**Your assignment:**
Would you set down the whole listing again exactly as it appears?

::: Provided data :::

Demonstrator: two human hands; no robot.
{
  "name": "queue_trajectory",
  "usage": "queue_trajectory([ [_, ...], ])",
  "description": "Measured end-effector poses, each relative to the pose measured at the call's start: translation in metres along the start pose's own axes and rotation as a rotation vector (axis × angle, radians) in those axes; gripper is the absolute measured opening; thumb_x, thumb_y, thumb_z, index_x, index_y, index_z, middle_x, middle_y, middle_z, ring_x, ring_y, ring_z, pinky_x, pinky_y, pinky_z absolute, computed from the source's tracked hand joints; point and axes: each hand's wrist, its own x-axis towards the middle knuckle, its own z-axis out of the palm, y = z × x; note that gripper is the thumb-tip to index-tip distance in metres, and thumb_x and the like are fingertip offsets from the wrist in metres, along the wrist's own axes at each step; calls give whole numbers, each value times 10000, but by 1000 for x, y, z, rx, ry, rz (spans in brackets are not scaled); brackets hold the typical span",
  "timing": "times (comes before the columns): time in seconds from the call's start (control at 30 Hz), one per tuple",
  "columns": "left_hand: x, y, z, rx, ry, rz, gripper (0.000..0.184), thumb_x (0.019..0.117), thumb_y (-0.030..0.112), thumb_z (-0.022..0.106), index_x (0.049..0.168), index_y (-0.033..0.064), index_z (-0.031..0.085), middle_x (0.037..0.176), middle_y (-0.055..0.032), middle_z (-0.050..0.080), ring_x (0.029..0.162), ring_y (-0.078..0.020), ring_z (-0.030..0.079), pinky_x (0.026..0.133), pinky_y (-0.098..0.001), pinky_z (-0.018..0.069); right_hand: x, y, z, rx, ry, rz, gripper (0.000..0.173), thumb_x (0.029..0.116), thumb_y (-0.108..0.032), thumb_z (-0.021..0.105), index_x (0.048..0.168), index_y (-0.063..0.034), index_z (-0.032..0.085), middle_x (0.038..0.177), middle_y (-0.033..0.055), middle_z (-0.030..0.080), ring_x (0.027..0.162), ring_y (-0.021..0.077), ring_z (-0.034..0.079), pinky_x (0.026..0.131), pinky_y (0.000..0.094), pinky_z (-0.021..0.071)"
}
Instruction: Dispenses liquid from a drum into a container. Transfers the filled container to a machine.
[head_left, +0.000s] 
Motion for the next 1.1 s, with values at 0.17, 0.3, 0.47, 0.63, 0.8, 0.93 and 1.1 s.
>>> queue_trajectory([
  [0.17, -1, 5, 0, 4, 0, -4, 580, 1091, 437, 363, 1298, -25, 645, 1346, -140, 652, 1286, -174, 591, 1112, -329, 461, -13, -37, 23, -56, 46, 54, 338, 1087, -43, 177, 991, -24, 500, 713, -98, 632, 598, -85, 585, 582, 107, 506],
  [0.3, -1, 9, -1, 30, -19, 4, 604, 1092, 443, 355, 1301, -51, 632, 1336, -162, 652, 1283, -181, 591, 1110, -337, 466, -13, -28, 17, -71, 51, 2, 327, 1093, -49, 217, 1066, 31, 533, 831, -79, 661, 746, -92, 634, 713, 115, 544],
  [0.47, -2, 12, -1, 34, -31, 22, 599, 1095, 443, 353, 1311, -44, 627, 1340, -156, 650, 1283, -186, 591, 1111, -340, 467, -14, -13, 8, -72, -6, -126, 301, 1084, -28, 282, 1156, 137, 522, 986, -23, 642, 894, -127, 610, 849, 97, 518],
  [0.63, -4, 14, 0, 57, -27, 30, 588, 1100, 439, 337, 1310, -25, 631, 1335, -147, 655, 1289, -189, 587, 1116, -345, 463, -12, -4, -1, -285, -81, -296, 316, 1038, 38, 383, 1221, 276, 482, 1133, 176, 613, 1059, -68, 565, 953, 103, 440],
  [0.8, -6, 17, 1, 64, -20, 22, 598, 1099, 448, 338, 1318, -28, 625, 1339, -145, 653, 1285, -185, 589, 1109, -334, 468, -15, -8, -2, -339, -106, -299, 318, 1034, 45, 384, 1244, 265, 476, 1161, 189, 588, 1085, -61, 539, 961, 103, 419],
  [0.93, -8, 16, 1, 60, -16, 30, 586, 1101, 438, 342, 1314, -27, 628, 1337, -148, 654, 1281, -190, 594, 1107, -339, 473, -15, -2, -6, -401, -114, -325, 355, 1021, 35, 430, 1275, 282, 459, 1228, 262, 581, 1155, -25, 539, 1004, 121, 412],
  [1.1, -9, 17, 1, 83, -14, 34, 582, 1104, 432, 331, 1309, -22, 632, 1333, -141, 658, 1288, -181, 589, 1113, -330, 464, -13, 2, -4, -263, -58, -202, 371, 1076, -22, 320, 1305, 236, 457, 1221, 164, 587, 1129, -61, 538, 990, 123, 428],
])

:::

**Answer to this problem:**
Demonstrator: two human hands; no robot.
{
  "name": "queue_trajectory",
  "usage": "queue_trajectory([ [_, ...], ])",
  "description": "Measured end-effector poses, each relative to the pose measured at the call's start: translation in metres along the start pose's own axes and rotation as a rotation vector (axis × angle, radians) in those axes; gripper is the absolute measured opening; thumb_x, thumb_y, thumb_z, index_x, index_y, index_z, middle_x, middle_y, middle_z, ring_x, ring_y, ring_z, pinky_x, pinky_y, pinky_z absolute, computed from the source's tracked hand joints; point and axes: each hand's wrist, its own x-axis towards the middle knuckle, its own z-axis out of the palm, y = z × x; note that gripper is the thumb-tip to index-tip distance in metres, and thumb_x and the like are fingertip offsets from the wrist in metres, along the wrist's own axes at each step; calls give whole numbers, each value times 10000, but by 1000 for x, y, z, rx, ry, rz (spans in brackets are not scaled); brackets hold the typical span",
  "timing": "times (comes before the columns): time in seconds from the call's start (control at 30 Hz), one per tuple",
  "columns": "left_hand: x, y, z, rx, ry, rz, gripper (0.000..0.184), thumb_x (0.019..0.117), thumb_y (-0.030..0.112), thumb_z (-0.022..0.106), index_x (0.049..0.168), index_y (-0.033..0.064), index_z (-0.031..0.085), middle_x (0.037..0.176), middle_y (-0.055..0.032), middle_z (-0.050..0.080), ring_x (0.029..0.162), ring_y (-0.078..0.020), ring_z (-0.030..0.079), pinky_x (0.026..0.133), pinky_y (-0.098..0.001), pinky_z (-0.018..0.069); right_hand: x, y, z, rx, ry, rz, gripper (0.000..0.173), thumb_x (0.029..0.116), thumb_y (-0.108..0.032), thumb_z (-0.021..0.105), index_x (0.048..0.168), index_y (-0.063..0.034), index_z (-0.032..0.085), middle_x (0.038..0.177), middle_y (-0.033..0.055), middle_z (-0.030..0.080), ring_x (0.027..0.162), ring_y (-0.021..0.077), ring_z (-0.034..0.079), pinky_x (0.026..0.131), pinky_y (0.000..0.094), pinky_z (-0.021..0.071)"
}
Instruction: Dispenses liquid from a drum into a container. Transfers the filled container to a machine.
[head_left, +0.000s] 
Motion for the next 1.1 s, with values at 0.17, 0.3, 0.47, 0.63, 0.8, 0.93 and 1.1 s.
>>> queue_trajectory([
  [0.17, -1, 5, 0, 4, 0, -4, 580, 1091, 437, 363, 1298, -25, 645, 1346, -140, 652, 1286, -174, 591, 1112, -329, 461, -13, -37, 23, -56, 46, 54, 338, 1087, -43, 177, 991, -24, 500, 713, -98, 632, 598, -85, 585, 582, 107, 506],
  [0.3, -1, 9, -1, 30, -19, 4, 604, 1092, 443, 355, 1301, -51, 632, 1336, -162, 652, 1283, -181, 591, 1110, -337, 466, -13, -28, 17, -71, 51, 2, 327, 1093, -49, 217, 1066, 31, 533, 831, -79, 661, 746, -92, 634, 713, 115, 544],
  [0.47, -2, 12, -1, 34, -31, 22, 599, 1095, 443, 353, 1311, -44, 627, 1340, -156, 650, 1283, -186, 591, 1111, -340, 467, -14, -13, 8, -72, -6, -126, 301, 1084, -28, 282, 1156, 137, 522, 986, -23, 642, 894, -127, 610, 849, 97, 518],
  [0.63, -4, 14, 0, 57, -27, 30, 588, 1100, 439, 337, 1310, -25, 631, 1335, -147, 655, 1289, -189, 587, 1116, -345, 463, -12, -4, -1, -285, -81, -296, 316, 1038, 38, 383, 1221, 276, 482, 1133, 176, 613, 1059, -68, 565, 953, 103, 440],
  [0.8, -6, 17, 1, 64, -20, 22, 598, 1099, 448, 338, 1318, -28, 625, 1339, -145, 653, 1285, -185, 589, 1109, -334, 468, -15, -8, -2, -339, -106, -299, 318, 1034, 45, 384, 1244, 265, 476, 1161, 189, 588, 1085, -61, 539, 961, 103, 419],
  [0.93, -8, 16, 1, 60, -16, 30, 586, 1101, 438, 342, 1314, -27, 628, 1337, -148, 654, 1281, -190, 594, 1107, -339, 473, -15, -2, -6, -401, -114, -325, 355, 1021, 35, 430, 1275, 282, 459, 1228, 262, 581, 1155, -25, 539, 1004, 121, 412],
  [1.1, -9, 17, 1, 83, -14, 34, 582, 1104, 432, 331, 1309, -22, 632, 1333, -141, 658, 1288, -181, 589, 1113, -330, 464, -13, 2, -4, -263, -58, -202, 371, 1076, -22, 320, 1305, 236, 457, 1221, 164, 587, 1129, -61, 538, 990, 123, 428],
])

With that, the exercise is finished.